▶ Problem details: Find the word "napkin" in the listing; pull out each line holding it.

%%

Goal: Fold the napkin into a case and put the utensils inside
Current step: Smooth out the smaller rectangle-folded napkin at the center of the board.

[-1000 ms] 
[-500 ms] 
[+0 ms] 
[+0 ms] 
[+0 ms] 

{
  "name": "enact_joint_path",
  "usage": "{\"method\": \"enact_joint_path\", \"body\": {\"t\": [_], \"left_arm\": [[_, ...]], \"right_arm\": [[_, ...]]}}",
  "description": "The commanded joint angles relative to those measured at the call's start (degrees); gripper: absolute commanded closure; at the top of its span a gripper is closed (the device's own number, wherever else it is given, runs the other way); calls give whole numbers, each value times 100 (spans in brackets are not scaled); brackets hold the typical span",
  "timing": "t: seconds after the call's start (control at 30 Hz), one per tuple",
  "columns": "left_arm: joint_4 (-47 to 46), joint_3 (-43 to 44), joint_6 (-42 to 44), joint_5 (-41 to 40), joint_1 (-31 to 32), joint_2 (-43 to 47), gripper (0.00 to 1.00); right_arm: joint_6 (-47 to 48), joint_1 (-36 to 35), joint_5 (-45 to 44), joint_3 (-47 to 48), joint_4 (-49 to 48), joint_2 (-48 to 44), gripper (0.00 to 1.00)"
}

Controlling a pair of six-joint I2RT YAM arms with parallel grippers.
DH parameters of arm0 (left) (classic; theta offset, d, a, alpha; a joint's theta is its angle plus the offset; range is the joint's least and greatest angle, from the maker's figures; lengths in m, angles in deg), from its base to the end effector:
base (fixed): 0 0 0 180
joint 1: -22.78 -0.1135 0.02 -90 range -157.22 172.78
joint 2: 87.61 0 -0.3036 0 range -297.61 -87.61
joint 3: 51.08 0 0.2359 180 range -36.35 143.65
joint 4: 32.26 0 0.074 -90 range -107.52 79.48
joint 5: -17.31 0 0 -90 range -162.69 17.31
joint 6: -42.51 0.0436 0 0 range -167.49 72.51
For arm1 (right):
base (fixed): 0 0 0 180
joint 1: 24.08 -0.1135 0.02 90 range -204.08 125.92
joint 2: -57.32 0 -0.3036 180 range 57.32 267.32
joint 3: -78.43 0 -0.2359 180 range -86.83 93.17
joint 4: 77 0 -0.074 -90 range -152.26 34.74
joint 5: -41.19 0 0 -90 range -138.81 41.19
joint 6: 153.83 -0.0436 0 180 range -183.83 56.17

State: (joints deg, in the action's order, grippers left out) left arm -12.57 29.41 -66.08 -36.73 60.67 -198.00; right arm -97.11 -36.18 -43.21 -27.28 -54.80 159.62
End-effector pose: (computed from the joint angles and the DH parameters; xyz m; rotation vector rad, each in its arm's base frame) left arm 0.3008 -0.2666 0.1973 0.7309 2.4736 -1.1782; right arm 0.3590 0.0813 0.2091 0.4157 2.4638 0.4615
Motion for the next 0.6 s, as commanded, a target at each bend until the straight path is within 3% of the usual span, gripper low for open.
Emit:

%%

▶ Answer section:
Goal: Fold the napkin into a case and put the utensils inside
Current step: Smooth out the smaller rectangle-folded napkin at the center of the board.

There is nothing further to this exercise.